Harry thought about that for a moment. He hadn't given the subject a lot of thought, but he had always imagined that at some point in his life he would want to have children. He'd assumed, that when he'd married Severus, his chances for that had died - at least having children of his own. He wasn't opposed to adopting. But now Hermione was saying that not only was it possible, but actually common practice in the Wizarding World for two men to have a child together. He wasn't really certain what to think of the subject now. A child with Severus Snape? It didn't seem likely. Severus had mentioned something about designating an heir eventually, but Harry had assumed he meant one of his nieces or nephews, not a child of his own. He doubted the man would even consider the topic.
"It must be hard to find squib women who would be willing to do something like that?" Harry remarked. Squibs as far as he understood were not well thought of. While the men and women of the Winter Lands did not have a lot of magic, Alrik had made a point of telling him that they were not in fact squibs. In fact the only squibs Harry had ever met were Filch and Mrs. Figg.
"Not as hard has you would think," Hermione corrected him. "Actually this is one place where women have a huge advantage over men. For the most part things in the Wizarding World are pretty equal between the sexes, but in this one thing men are really at a disadvantage, so much so that some parents when they discover their male child is a squib, feed them a permanent gender changing potion and pretend they were female all along."
"Why?" Harry asked in shock, finding the very idea of switching gender rather creepy to imagine.
"The process of carrying a magical child for nine months gives the squib woman a boost of magic," Hermione explained. "After she gives birth, she's no longer a squib. They don't necessarily become powerful, but they have enough magic to perform common spells. Most squib women jump at the chance to be a surrogate mother - it's a win-win situation all around."
"Can we please stop talking about this now?" Ron begged from where he had his face planted on the table. He sat up and glanced at the clock near the main library door. "It's tea time!
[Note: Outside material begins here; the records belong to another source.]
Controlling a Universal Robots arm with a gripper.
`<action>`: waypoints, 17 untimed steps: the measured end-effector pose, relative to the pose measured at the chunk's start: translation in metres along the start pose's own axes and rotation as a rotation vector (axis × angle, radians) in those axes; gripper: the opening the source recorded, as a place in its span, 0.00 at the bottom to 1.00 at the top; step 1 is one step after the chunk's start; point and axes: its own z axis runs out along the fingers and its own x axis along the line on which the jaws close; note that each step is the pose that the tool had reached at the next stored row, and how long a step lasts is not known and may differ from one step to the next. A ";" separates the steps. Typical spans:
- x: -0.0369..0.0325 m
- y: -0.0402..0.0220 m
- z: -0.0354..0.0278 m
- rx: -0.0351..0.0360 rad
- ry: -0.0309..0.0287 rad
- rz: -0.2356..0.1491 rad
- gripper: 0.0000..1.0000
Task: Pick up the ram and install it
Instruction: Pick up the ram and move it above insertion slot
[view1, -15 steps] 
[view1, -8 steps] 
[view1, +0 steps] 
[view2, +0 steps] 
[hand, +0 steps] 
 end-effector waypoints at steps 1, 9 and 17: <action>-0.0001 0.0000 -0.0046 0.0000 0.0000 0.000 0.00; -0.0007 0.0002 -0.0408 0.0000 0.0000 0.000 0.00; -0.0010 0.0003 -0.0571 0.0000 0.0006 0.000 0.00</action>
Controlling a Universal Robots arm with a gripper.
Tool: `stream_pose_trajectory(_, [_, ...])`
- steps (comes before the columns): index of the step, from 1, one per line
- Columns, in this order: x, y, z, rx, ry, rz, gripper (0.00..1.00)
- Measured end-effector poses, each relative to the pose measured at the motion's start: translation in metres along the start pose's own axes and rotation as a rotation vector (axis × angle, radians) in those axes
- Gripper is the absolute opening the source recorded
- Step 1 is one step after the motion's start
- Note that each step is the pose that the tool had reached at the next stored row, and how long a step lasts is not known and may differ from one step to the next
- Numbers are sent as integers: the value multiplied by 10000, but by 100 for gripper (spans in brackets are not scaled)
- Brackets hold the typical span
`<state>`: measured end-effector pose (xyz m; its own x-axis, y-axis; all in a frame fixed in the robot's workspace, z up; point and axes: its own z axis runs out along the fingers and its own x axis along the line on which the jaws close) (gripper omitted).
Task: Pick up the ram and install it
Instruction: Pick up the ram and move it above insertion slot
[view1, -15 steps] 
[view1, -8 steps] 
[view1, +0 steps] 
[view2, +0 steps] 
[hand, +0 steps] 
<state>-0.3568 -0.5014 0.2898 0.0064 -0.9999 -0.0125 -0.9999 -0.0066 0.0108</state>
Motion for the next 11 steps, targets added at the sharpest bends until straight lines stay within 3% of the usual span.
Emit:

Lets go back to the common room and talk about Quidditch." He looked so eager that both Harry and Hermione caved and agreed. Ron snatched up his books and raced off ahead of them.
"Honestly," Hermione said in exasperation as she and Harry gathered up their belongings at a more leisurely pace. "Considering all the children the Weasley family has, you'd think Ron would be more open about discussing these subjects."
Harry grinned at her, knowing that there were some things that the two of them, being Muggle born, would always have in common. "I think it's more the fact that you're a girl and he's been told not to discuss certain subjects in mixed company that's the problem. He's plenty crude around the other guys."
Hermione just shook her head. "We're never getting out of the hand-holding phase, are we?"
Harry laughed, and nudged her with his shoulder as they walked. "Oh, just keep talking about sexy things like DNA and genetic material and he'll be putty in your hands before you know it."
She smirked and nudged him back and the two of them followed the tall redhead back to the Gryffindor Common Room.